[Collected data entries]

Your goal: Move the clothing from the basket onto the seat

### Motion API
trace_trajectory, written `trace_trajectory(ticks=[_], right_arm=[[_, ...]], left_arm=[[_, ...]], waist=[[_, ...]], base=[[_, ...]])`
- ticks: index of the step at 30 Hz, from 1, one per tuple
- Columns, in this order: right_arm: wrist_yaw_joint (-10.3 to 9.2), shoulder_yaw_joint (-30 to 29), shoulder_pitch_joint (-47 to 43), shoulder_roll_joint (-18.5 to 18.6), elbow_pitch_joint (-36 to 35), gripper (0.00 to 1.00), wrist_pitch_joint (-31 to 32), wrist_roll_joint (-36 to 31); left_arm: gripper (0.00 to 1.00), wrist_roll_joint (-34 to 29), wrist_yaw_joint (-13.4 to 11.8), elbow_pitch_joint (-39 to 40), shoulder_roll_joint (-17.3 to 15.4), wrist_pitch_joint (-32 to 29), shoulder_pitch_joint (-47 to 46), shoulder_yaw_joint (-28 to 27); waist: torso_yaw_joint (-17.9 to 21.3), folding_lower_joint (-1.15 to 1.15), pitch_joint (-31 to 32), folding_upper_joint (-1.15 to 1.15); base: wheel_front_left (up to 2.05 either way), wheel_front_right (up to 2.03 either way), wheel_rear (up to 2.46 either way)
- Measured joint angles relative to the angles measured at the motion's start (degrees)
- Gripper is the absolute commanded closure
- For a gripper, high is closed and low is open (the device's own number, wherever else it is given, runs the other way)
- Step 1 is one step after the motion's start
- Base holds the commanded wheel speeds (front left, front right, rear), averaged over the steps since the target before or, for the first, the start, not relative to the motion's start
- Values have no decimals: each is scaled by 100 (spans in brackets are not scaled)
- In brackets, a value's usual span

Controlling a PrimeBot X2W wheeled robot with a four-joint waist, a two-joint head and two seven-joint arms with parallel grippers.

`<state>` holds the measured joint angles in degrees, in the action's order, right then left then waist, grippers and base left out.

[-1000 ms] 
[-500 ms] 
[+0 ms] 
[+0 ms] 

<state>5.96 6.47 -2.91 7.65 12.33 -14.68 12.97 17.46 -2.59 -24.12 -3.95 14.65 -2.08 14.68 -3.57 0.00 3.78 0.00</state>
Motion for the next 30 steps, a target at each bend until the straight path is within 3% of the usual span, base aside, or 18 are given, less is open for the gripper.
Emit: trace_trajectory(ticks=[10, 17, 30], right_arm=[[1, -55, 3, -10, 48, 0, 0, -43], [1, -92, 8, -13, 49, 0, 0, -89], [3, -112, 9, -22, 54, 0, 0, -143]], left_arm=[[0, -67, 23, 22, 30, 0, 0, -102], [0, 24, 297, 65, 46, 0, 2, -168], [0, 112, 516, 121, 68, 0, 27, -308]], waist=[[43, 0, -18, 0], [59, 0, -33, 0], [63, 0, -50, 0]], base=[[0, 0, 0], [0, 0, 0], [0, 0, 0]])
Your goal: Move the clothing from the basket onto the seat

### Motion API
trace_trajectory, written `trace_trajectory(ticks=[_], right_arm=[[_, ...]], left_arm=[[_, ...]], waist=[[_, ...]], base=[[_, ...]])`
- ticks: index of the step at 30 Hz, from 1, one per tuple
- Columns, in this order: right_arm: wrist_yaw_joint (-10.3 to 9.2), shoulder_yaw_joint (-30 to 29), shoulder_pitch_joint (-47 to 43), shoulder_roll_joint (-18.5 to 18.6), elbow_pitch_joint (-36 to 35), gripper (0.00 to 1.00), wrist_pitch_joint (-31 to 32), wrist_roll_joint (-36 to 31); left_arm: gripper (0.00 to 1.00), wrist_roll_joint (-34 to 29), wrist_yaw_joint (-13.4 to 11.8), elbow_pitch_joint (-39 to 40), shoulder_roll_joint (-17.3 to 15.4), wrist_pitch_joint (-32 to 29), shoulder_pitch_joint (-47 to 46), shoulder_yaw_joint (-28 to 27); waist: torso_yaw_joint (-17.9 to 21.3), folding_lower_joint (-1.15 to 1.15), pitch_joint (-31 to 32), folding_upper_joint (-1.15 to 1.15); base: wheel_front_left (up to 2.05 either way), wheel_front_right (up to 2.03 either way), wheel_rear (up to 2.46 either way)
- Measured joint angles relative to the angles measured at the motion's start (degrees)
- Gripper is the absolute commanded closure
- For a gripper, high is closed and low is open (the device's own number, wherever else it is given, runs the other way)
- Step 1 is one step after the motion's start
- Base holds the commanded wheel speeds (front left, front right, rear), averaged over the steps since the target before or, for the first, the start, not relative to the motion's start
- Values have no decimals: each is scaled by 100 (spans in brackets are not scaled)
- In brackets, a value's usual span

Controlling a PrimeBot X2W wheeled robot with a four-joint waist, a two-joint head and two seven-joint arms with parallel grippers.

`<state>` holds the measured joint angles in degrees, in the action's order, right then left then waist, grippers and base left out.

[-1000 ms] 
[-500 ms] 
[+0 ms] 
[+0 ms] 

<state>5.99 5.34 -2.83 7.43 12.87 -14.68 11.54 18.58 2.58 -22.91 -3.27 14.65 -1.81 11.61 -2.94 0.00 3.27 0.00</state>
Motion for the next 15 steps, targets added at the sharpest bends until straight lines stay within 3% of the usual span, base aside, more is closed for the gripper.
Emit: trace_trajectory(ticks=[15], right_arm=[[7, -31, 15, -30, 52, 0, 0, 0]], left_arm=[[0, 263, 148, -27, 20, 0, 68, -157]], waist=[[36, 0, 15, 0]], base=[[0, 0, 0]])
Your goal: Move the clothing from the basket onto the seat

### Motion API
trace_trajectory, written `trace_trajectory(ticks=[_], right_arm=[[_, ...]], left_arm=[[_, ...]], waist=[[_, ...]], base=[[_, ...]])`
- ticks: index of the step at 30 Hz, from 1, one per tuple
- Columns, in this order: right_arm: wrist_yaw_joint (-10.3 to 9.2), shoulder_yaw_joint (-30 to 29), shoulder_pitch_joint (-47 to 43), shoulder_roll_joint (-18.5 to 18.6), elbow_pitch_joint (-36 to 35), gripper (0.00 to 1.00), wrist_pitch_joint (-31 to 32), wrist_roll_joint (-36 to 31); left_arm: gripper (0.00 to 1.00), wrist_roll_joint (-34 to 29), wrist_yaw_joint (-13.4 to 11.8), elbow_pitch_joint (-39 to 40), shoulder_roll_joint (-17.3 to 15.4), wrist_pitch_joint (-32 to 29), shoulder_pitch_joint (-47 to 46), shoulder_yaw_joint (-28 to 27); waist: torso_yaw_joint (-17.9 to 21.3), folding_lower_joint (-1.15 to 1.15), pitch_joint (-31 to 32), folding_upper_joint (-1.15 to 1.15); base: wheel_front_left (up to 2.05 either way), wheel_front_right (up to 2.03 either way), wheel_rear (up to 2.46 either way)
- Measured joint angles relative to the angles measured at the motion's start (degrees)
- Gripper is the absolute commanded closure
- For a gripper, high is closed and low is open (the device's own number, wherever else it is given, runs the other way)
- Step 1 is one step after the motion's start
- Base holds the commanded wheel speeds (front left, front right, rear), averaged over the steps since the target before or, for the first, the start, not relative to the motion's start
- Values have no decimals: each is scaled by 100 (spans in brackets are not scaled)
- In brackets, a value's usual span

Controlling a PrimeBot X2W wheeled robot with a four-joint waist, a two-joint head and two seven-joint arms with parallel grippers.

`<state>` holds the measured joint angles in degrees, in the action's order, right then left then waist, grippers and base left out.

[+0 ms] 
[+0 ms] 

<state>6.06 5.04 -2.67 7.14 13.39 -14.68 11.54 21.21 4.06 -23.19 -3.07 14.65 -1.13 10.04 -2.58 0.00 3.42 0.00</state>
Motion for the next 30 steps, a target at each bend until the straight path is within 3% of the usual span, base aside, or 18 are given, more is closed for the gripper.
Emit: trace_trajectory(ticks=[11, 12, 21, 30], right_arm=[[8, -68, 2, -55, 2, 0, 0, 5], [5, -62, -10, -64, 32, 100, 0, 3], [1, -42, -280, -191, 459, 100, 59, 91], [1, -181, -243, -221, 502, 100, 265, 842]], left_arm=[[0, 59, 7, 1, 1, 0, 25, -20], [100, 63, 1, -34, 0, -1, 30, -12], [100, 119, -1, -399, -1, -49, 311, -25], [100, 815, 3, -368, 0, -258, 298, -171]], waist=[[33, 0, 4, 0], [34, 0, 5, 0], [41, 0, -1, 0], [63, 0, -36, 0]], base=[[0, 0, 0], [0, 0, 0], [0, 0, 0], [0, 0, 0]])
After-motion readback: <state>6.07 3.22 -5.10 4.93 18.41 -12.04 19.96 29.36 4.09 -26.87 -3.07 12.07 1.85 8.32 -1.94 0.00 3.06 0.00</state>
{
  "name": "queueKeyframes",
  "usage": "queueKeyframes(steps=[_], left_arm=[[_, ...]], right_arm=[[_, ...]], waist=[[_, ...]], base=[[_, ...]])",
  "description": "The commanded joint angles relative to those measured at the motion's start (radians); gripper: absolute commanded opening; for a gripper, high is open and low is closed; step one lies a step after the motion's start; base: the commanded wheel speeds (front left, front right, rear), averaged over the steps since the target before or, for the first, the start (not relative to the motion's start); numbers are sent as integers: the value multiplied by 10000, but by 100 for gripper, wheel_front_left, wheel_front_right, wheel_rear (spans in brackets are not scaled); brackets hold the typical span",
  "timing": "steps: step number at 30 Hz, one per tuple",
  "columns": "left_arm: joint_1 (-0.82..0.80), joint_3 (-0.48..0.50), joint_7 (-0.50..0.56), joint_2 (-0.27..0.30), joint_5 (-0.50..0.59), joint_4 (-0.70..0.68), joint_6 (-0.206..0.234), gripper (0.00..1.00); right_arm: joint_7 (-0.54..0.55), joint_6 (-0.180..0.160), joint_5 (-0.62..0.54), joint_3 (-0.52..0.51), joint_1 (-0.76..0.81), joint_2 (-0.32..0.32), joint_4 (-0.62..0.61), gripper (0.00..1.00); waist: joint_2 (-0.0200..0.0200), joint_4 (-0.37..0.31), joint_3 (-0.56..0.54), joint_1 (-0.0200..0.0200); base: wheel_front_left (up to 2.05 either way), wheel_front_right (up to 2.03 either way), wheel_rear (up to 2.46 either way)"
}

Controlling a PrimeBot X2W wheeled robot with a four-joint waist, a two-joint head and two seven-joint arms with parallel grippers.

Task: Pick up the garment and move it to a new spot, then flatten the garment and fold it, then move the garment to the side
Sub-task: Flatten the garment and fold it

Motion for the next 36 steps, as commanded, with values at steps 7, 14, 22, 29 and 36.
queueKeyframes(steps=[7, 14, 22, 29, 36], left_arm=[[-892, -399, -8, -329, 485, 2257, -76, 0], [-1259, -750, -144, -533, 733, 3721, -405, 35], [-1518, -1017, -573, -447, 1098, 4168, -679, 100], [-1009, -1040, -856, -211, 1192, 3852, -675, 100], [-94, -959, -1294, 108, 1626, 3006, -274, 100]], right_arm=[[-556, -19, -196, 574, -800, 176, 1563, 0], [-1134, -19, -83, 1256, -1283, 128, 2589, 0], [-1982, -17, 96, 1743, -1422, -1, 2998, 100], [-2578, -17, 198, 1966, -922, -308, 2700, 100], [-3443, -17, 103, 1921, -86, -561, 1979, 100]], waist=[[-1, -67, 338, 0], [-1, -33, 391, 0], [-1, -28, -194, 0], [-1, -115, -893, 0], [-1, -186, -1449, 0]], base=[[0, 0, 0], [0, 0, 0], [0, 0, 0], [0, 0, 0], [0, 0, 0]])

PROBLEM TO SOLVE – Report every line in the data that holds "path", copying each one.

RESPONSE TO THIS TASK –
Motion for the next 30 steps, a target at each bend until the straight path is within 3% of the usual span, base aside, or 18 are given, less is open for the gripper.
Motion for the next 30 steps, a target at each bend until the straight path is within 3% of the usual span, base aside, or 18 are given, more is closed for the gripper.

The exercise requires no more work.